Bark beetle outbreaks have also been associated with interspecific interactions, such as predation (Reeve 1997; Gilbert and Grégoire 2003), and below- and aboveground herbivores of the same host (Erbilgin and Raffa 2002). Influence of other organisms, including herbivores and microorganisms, in bark beetle populations can be defined as those that predispose the tree to bark beetle attack [other herbivores; (Erbilgin and Raffa 2002)], and those that regulate bark beetle populations [predators; (Reeve 1997)]. Our results show that pinyons resistant to cone-boring moths are more susceptible to I. confusus attack. Three major factors could account for this pattern. First, because tree resistance to moths is genetically based (Mopper and others 1991; Gehring and others 1997; Brown and others 2001; Sthultz and others 2009), resistance to one herbivore may come at the cost of increased susceptibility to another. That is, no interactions of different herbivores need to be involved as resistance and susceptibility are innate and determine which trees will be attacked. Second, herbivores interact such that the presence of one makes the tree more or less susceptible to another herbivore through their impacts on the host plant defenses (Karban and Baldwin 1997). Third, moth herbivory alters the architecture of trees, turning them into shrubs, which shades out competing sub-canopy vegetation that can negatively affect a tree (McHugh and Gehring 2006).

At the landscape level, climate (Fredericksen and others 1995), topography, and wind stress have an effect on bark beetle infestation (Byers 2000; Wichmann and Ravn 2001). Slope influences bark beetle infestation by influencing soil depth, soil erosion, micro and macroclimate and root health, which may predispose trees for infestation by insects (Samman and Logan 2000; Gitlin and others 2006). Bark beetle infestations are more likely to occur in portions of the landscape that are potentially drier (lower elevations), if all other factors are similar (Powers and others 1999). Our results suggest that as slope increases, the probability of being attacked by I. confusus also increases. One possible explanation is that an increase in slope will increase water run-off, therefore creating a harsher environment for trees, which promote their susceptibility to I. confusus.

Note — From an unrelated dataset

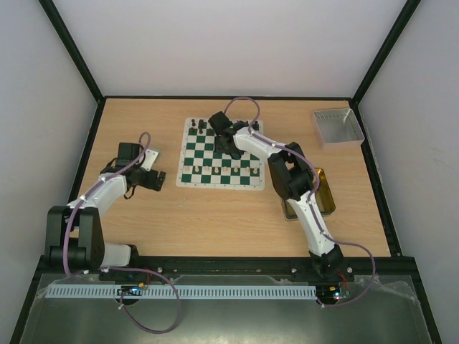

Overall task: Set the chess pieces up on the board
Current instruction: Move the chessboard to the center of the board.

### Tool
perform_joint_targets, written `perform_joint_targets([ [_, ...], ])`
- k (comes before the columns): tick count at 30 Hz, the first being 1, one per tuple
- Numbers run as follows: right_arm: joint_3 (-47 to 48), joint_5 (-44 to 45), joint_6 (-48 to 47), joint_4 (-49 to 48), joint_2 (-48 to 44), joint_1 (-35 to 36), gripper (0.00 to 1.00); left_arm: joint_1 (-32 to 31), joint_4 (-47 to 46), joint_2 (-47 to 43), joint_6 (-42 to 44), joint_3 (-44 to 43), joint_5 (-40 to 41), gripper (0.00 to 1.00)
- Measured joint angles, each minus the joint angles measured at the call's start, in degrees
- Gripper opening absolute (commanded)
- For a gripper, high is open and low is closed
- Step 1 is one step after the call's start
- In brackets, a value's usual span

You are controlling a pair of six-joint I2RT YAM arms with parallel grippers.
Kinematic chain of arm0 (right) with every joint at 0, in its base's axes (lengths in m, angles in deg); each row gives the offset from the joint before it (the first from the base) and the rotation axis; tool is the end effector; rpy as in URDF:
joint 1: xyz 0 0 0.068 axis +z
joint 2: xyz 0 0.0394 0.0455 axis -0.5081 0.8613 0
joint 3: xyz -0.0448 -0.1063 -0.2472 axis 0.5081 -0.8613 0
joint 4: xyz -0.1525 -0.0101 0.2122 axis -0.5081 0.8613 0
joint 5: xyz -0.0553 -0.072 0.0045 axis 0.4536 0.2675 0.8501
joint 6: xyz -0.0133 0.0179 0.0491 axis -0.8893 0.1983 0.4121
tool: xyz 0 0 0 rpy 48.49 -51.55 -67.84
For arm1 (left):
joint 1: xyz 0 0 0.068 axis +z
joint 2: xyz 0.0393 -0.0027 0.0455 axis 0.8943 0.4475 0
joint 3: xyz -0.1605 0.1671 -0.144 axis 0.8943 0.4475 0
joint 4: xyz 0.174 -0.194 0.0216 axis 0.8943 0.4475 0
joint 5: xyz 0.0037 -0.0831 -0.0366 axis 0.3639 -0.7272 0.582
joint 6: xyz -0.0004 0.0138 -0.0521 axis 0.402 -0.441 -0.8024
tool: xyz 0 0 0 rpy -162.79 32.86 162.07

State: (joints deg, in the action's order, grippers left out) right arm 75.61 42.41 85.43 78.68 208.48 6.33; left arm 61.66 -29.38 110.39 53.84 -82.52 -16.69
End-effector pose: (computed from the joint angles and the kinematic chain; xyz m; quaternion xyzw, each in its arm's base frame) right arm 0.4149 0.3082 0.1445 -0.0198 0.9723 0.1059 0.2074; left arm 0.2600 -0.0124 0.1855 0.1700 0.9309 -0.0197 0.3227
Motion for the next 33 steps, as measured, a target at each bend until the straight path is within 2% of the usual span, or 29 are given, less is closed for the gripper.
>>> perform_joint_targets([
  [13,-7.8,0.6,-0.6,-3.6,-4.1,2.2,0.69,6.4,3.0,-1.8,2.9,-2.1,-0.2,1.00],
  [21,-11.4,0.6,-2.5,-5.6,-6.0,3.6,0.69,7.3,4.5,-2.7,4.0,-2.2,-0.6,1.00],
  [33,-26.2,-0.1,-3.1,-12.2,-14.4,5.2,0.69,8.2,7.0,-4.8,4.3,-4.5,-1.1,1.00],
])
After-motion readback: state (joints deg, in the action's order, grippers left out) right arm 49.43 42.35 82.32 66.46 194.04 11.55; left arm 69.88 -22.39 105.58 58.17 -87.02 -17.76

Soil characteristics determine vegetation physiological response and indirectly affect herbivores (Coulson 1979). Our results further suggest a negative association of frigid subhumid soil and bark beetle infestation (Table 3) as suggested by previous studies (Coulson 1979; Turner 1989). In the areas where frigid subhumid soil occurs (higher elevations and precipitation rates), trees may face reduced hydric stress conditions because of the higher water storage capacity of the fine to gravelly soil particles. Improved hydrological conditions affect a tree’s physiological condition and ability to produce chemical defenses such as resin (Cobb and others 1997). Long-lasting drought conditions have a variable effect on water storage and availability dependent on soil type, such that some areas represent more stressful environments for pinyon pines, which make them more susceptible to I. confusus outbreaks (Breshears and others 2005). However, it is important to notice that this association may be overthrown by the effect of slope and elevation and thus it is not significant in the final predictive model.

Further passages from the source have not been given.